* Task prompt
The data should be printed in full, character for character.

Source data:
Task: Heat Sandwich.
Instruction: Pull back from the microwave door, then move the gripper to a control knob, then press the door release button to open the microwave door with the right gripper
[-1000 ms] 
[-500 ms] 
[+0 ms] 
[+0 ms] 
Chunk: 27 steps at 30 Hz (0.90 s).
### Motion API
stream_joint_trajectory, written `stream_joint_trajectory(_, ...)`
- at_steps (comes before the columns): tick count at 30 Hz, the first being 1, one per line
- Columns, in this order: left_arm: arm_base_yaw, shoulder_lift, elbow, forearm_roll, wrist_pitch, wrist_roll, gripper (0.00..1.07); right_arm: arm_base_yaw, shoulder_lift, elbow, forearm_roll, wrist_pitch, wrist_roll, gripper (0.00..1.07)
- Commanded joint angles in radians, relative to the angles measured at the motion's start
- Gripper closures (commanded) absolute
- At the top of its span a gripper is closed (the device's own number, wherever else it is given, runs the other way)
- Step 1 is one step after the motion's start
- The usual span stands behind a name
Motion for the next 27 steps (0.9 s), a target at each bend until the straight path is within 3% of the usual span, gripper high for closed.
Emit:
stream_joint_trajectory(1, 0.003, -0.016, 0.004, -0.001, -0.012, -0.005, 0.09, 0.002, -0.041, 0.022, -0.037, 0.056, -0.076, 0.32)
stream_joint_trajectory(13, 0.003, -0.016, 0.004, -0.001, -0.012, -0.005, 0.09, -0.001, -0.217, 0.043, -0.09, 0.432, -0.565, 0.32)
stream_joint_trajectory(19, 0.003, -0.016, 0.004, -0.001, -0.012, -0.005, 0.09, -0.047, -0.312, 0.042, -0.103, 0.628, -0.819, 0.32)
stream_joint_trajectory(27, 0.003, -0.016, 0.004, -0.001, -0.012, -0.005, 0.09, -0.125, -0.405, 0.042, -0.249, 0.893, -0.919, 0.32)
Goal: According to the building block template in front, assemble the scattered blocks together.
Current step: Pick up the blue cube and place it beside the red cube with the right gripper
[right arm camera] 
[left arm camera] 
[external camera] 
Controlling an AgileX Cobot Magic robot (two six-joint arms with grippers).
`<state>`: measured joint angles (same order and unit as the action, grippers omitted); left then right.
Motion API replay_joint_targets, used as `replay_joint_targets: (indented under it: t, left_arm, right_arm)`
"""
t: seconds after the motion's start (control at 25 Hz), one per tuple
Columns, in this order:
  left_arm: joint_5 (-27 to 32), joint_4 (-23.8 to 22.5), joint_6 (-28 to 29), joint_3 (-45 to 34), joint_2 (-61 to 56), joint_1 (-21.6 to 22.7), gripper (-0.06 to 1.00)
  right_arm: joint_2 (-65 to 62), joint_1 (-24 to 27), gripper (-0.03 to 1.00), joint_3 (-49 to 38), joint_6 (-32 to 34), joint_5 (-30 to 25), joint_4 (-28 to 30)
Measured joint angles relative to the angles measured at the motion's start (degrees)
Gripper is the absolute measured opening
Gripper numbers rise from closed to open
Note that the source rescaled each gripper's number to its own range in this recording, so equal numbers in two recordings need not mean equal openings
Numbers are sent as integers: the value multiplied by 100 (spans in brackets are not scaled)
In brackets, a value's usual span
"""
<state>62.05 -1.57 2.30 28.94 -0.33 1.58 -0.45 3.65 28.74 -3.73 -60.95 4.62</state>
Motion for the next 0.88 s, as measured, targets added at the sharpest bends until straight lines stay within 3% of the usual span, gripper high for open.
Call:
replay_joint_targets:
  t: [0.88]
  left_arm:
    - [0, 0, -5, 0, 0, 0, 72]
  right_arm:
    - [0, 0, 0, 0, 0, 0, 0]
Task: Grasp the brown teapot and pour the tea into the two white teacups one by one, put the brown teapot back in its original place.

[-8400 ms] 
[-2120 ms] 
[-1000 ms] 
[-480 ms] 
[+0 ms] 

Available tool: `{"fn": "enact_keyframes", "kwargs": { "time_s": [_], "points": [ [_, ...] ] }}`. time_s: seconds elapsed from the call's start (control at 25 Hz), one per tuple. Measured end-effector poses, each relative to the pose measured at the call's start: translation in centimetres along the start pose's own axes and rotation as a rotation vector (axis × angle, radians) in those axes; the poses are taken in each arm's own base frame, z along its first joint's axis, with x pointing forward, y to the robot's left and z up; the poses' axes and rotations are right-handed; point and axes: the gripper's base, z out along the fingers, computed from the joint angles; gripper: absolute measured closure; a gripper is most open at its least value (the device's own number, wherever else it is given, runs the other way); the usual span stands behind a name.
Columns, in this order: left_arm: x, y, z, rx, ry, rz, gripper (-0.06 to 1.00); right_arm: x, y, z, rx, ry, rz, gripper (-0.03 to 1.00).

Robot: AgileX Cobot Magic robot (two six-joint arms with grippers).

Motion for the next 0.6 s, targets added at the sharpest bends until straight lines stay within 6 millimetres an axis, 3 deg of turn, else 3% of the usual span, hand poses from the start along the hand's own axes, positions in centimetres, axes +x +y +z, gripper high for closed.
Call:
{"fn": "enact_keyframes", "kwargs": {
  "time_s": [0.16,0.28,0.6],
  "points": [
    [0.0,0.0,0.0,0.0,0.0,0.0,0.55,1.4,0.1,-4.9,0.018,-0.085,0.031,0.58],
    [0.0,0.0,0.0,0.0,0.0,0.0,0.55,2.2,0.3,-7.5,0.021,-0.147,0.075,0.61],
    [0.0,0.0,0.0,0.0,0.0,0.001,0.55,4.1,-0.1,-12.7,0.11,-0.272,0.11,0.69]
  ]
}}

* Answer section
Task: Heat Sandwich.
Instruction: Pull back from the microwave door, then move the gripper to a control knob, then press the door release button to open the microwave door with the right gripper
[-1000 ms] 
[-500 ms] 
[+0 ms] 
[+0 ms] 
Chunk: 27 steps at 30 Hz (0.90 s).
### Motion API
stream_joint_trajectory, written `stream_joint_trajectory(_, ...)`
- at_steps (comes before the columns): tick count at 30 Hz, the first being 1, one per line
- Columns, in this order: left_arm: arm_base_yaw, shoulder_lift, elbow, forearm_roll, wrist_pitch, wrist_roll, gripper (0.00..1.07); right_arm: arm_base_yaw, shoulder_lift, elbow, forearm_roll, wrist_pitch, wrist_roll, gripper (0.00..1.07)
- Commanded joint angles in radians, relative to the angles measured at the motion's start
- Gripper closures (commanded) absolute
- At the top of its span a gripper is closed (the device's own number, wherever else it is given, runs the other way)
- Step 1 is one step after the motion's start
- The usual span stands behind a name
Motion for the next 27 steps (0.9 s), a target at each bend until the straight path is within 3% of the usual span, gripper high for closed.
Emit:
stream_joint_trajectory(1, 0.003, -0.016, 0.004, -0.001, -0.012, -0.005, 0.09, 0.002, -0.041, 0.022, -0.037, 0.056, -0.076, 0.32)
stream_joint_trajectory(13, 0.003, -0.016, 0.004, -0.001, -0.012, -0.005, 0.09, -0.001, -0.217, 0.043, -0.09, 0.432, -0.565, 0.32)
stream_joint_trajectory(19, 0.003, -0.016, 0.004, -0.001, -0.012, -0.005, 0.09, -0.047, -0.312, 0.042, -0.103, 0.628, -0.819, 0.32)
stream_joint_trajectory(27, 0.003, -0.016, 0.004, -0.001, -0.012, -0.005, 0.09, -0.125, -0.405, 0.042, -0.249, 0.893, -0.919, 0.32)
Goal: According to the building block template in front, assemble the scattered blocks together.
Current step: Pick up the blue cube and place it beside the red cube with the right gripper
[right arm camera] 
[left arm camera] 
[external camera] 
Controlling an AgileX Cobot Magic robot (two six-joint arms with grippers).
`<state>`: measured joint angles (same order and unit as the action, grippers omitted); left then right.
Motion API replay_joint_targets, used as `replay_joint_targets: (indented under it: t, left_arm, right_arm)`
"""
t: seconds after the motion's start (control at 25 Hz), one per tuple
Columns, in this order:
  left_arm: joint_5 (-27 to 32), joint_4 (-23.8 to 22.5), joint_6 (-28 to 29), joint_3 (-45 to 34), joint_2 (-61 to 56), joint_1 (-21.6 to 22.7), gripper (-0.06 to 1.00)
  right_arm: joint_2 (-65 to 62), joint_1 (-24 to 27), gripper (-0.03 to 1.00), joint_3 (-49 to 38), joint_6 (-32 to 34), joint_5 (-30 to 25), joint_4 (-28 to 30)
Measured joint angles relative to the angles measured at the motion's start (degrees)
Gripper is the absolute measured opening
Gripper numbers rise from closed to open
Note that the source rescaled each gripper's number to its own range in this recording, so equal numbers in two recordings need not mean equal openings
Numbers are sent as integers: the value multiplied by 100 (spans in brackets are not scaled)
In brackets, a value's usual span
"""
<state>62.05 -1.57 2.30 28.94 -0.33 1.58 -0.45 3.65 28.74 -3.73 -60.95 4.62</state>
Motion for the next 0.88 s, as measured, targets added at the sharpest bends until straight lines stay within 3% of the usual span, gripper high for open.
Call:
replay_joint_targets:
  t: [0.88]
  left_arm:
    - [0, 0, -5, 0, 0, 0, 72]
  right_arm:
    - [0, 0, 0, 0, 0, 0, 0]
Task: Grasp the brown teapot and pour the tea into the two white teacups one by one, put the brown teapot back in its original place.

[-8400 ms] 
[-2120 ms] 
[-1000 ms] 
[-480 ms] 
[+0 ms] 

Available tool: `{"fn": "enact_keyframes", "kwargs": { "time_s": [_], "points": [ [_, ...] ] }}`. time_s: seconds elapsed from the call's start (control at 25 Hz), one per tuple. Measured end-effector poses, each relative to the pose measured at the call's start: translation in centimetres along the start pose's own axes and rotation as a rotation vector (axis × angle, radians) in those axes; the poses are taken in each arm's own base frame, z along its first joint's axis, with x pointing forward, y to the robot's left and z up; the poses' axes and rotations are right-handed; point and axes: the gripper's base, z out along the fingers, computed from the joint angles; gripper: absolute measured closure; a gripper is most open at its least value (the device's own number, wherever else it is given, runs the other way); the usual span stands behind a name.
Columns, in this order: left_arm: x, y, z, rx, ry, rz, gripper (-0.06 to 1.00); right_arm: x, y, z, rx, ry, rz, gripper (-0.03 to 1.00).

Robot: AgileX Cobot Magic robot (two six-joint arms with grippers).

Motion for the next 0.6 s, targets added at the sharpest bends until straight lines stay within 6 millimetres an axis, 3 deg of turn, else 3% of the usual span, hand poses from the start along the hand's own axes, positions in centimetres, axes +x +y +z, gripper high for closed.
Call:
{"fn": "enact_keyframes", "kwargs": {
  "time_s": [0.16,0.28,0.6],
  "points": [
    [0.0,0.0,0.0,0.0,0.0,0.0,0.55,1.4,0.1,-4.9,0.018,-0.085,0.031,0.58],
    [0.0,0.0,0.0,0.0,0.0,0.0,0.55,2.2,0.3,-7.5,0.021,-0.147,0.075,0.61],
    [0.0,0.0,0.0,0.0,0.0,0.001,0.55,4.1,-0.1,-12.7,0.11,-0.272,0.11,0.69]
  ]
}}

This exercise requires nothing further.